**Assignment**
With the images removed, transcribe the listing that follows exactly.

**Material provided**

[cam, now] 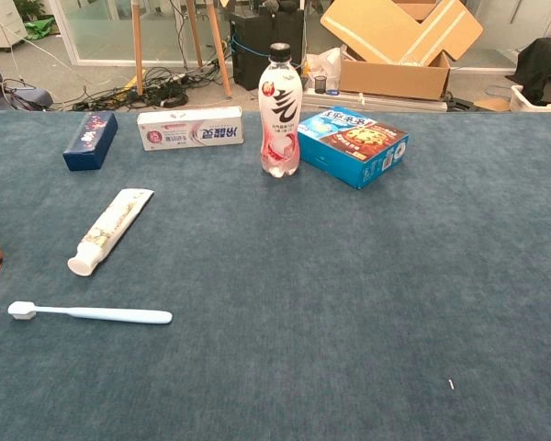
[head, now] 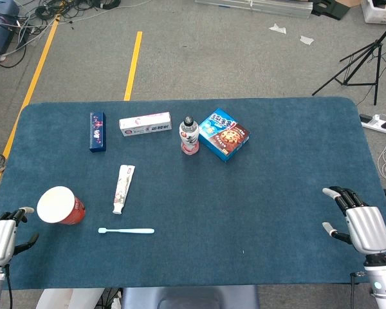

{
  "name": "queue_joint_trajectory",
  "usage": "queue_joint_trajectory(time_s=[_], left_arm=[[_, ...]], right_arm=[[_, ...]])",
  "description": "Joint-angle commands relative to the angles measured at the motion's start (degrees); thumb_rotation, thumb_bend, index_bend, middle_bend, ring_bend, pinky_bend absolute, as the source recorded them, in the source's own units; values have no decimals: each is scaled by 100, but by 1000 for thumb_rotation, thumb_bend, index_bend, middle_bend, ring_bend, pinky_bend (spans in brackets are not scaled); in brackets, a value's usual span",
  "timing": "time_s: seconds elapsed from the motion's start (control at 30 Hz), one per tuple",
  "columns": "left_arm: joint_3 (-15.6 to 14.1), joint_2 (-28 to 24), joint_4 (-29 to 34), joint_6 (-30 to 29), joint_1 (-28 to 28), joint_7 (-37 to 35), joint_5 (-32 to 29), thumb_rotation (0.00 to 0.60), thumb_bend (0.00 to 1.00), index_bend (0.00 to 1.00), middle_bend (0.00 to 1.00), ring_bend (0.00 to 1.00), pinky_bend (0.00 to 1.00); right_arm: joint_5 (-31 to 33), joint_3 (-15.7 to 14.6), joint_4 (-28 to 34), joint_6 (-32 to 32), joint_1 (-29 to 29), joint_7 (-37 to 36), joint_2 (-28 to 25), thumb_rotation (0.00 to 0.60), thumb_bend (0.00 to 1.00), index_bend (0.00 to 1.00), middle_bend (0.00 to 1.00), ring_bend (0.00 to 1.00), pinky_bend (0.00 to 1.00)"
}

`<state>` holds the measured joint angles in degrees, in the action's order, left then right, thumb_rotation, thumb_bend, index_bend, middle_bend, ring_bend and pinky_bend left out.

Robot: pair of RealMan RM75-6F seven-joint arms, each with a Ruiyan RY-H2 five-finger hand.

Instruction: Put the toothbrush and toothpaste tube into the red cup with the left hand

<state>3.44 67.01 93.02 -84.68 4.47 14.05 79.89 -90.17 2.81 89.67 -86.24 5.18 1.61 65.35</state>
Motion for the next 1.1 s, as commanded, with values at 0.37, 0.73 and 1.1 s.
queue_joint_trajectory(time_s=[0.37,0.73,1.1], left_arm=[[-16,6,16,-74,-23,-81,92,600,205,338,473,436,583],[-142,-336,841,-208,41,117,709,600,70,323,198,154,197],[-202,-645,2073,609,539,548,920,600,53,317,7,0,0]], right_arm=[[-43,-2,58,-84,-21,-43,-33,600,122,257,241,222,595],[-163,68,122,-409,-103,-233,-116,600,122,257,241,222,595],[-144,89,117,-474,-141,-468,-212,600,123,257,241,222,595]])
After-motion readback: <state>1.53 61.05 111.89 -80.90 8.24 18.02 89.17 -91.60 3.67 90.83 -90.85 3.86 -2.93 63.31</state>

**Response below**
[cam, now] 
[head, now] 

{
  "name": "queue_joint_trajectory",
  "usage": "queue_joint_trajectory(time_s=[_], left_arm=[[_, ...]], right_arm=[[_, ...]])",
  "description": "Joint-angle commands relative to the angles measured at the motion's start (degrees); thumb_rotation, thumb_bend, index_bend, middle_bend, ring_bend, pinky_bend absolute, as the source recorded them, in the source's own units; values have no decimals: each is scaled by 100, but by 1000 for thumb_rotation, thumb_bend, index_bend, middle_bend, ring_bend, pinky_bend (spans in brackets are not scaled); in brackets, a value's usual span",
  "timing": "time_s: seconds elapsed from the motion's start (control at 30 Hz), one per tuple",
  "columns": "left_arm: joint_3 (-15.6 to 14.1), joint_2 (-28 to 24), joint_4 (-29 to 34), joint_6 (-30 to 29), joint_1 (-28 to 28), joint_7 (-37 to 35), joint_5 (-32 to 29), thumb_rotation (0.00 to 0.60), thumb_bend (0.00 to 1.00), index_bend (0.00 to 1.00), middle_bend (0.00 to 1.00), ring_bend (0.00 to 1.00), pinky_bend (0.00 to 1.00); right_arm: joint_5 (-31 to 33), joint_3 (-15.7 to 14.6), joint_4 (-28 to 34), joint_6 (-32 to 32), joint_1 (-29 to 29), joint_7 (-37 to 36), joint_2 (-28 to 25), thumb_rotation (0.00 to 0.60), thumb_bend (0.00 to 1.00), index_bend (0.00 to 1.00), middle_bend (0.00 to 1.00), ring_bend (0.00 to 1.00), pinky_bend (0.00 to 1.00)"
}

`<state>` holds the measured joint angles in degrees, in the action's order, left then right, thumb_rotation, thumb_bend, index_bend, middle_bend, ring_bend and pinky_bend left out.

Robot: pair of RealMan RM75-6F seven-joint arms, each with a Ruiyan RY-H2 five-finger hand.

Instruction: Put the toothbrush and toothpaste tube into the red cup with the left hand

<state>3.44 67.01 93.02 -84.68 4.47 14.05 79.89 -90.17 2.81 89.67 -86.24 5.18 1.61 65.35</state>
Motion for the next 1.1 s, as commanded, with values at 0.37, 0.73 and 1.1 s.
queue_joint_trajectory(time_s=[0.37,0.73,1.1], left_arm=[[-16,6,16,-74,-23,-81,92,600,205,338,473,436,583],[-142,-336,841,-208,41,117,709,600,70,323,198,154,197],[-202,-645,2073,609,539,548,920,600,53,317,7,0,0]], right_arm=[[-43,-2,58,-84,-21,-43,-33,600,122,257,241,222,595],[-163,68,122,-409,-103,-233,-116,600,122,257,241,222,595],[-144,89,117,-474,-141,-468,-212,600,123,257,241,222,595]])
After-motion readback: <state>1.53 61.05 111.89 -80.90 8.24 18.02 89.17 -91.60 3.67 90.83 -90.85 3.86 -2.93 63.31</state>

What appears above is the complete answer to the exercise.